### WHAT TO DO
Every line of the material below, from the top through the line with "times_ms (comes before", should be reproduced exactly.

START DATA SHOWN

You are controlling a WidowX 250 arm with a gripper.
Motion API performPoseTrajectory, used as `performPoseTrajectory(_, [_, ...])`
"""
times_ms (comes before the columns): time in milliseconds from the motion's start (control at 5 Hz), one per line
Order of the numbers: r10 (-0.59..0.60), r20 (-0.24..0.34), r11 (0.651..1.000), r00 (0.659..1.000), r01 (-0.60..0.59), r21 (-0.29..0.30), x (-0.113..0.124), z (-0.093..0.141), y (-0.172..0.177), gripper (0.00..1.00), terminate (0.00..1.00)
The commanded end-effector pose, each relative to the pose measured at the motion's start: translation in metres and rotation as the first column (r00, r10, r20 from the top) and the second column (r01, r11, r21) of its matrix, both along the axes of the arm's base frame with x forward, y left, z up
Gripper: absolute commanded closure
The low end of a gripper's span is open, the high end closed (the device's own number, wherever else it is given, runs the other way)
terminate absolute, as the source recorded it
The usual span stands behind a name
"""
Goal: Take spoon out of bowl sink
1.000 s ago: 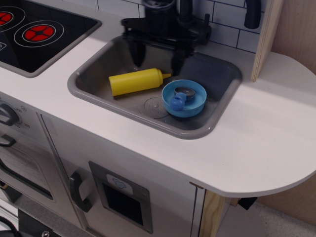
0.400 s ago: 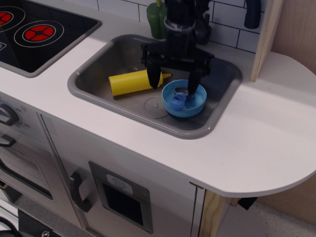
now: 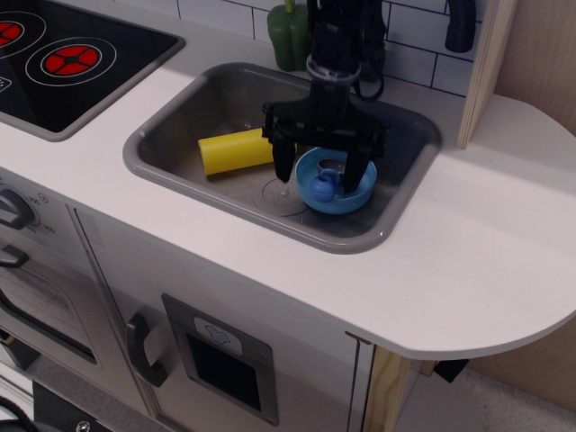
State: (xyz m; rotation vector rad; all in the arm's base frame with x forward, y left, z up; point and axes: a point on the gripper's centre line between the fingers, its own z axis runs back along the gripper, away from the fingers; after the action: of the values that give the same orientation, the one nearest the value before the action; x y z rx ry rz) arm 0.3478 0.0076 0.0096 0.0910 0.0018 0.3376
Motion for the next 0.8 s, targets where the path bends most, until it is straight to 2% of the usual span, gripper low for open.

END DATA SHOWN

### EXERCISE OUTPUT
You are controlling a WidowX 250 arm with a gripper.
Motion API performPoseTrajectory, used as `performPoseTrajectory(_, [_, ...])`
"""
times_ms (comes before the columns): time in milliseconds from the motion's start (control at 5 Hz), one per line

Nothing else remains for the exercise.